In this paper, we utilize the group probability and multi-source transfer learning theory, in the case of the application scenarios that the target domain has only group probability data with only a small amount of unlabeled data, and multiple source domains contain large amount of labeled data in each source domain, a new multi-source selection transfer learning algorithm with privacy-preserving (MultiSTLP) is proposed. The idea of MultiSTLP algorithm is to use the knowledge of group probability in target domain and the knowledge of labeled data in multiple source domains into the framework of support vector machine structure risk minimization, by constructing the similar distance term between target and each source domains. During the process, considering the marginal and conditional probability differences the knowledge of the representative dataset which is selected form source domains is transferred into target domain, and then the optimizable objective function is constructed. The theoretical proof of the objective function shows that the solution process is a quadratic programming problem with optimal solution. In the algorithm, the group probability protects the privacy of the target data, and the representative dataset of sources domain helps to reduce the size of training samples and improve the efficiency of algorithm training.

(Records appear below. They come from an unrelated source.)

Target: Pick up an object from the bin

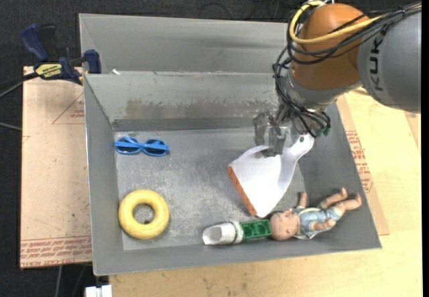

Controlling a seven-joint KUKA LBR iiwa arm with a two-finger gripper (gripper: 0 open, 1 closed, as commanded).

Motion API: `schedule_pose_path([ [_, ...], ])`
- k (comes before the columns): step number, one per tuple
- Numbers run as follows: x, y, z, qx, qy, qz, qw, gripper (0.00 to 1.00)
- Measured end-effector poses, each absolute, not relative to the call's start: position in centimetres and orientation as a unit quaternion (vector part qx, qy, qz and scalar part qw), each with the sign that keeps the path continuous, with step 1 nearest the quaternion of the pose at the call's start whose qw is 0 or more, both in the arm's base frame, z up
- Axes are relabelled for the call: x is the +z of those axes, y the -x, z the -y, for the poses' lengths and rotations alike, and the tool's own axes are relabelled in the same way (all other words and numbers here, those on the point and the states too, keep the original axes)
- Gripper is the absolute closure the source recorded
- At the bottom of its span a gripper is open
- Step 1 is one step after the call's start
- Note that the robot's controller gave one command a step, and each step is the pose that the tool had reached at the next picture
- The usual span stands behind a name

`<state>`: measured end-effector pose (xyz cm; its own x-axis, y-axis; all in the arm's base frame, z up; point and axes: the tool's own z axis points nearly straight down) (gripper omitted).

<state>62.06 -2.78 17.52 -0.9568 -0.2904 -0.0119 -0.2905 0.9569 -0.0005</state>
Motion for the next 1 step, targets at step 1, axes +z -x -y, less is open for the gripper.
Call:
schedule_pose_path([
  [1,22.54,-60.92,4.56,0.002,0.13,-0.992,0.004,1.0],
])
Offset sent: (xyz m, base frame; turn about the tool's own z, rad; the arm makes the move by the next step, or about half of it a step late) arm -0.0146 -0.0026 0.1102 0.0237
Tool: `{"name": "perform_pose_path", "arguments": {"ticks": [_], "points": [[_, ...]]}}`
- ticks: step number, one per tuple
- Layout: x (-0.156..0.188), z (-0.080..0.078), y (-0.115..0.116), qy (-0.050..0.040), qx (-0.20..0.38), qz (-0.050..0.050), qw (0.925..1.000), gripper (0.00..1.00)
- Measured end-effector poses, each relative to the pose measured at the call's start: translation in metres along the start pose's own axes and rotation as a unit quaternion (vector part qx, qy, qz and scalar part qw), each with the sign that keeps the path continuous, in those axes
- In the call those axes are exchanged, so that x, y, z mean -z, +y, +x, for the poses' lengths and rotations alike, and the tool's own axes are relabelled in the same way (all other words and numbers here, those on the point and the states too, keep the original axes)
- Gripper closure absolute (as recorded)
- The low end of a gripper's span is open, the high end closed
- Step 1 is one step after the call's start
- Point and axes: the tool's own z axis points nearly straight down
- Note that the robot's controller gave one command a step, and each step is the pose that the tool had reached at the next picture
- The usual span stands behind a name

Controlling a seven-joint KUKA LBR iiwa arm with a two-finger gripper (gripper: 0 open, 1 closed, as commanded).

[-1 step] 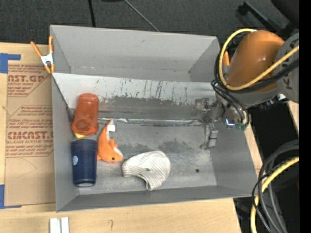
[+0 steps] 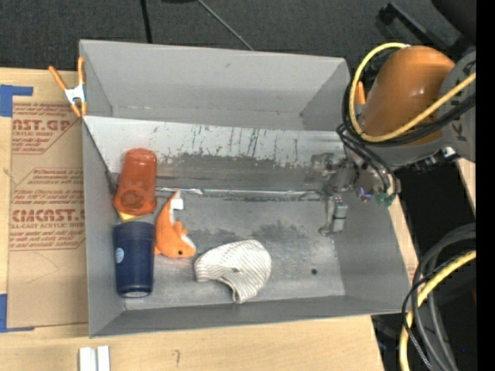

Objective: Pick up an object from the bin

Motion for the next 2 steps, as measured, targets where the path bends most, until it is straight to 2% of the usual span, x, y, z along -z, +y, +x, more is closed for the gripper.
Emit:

Compared with the previous works, the contributions of this paper are:

  1. A new multi-source selection transfer learning algorithm with privacy-preserving MultiSTLP is proposed, which utilizes samples of the representative dataset that is selected from multiple sources and unlabeled group probability samples in target domain. MultiSTLP not only improves training efficiency, but also protects data privacy. The objective function of MultiSTLP can be transformed into a traditional standard quadratic programming problem and proved to have global optimal values through rigorous mathematical proof.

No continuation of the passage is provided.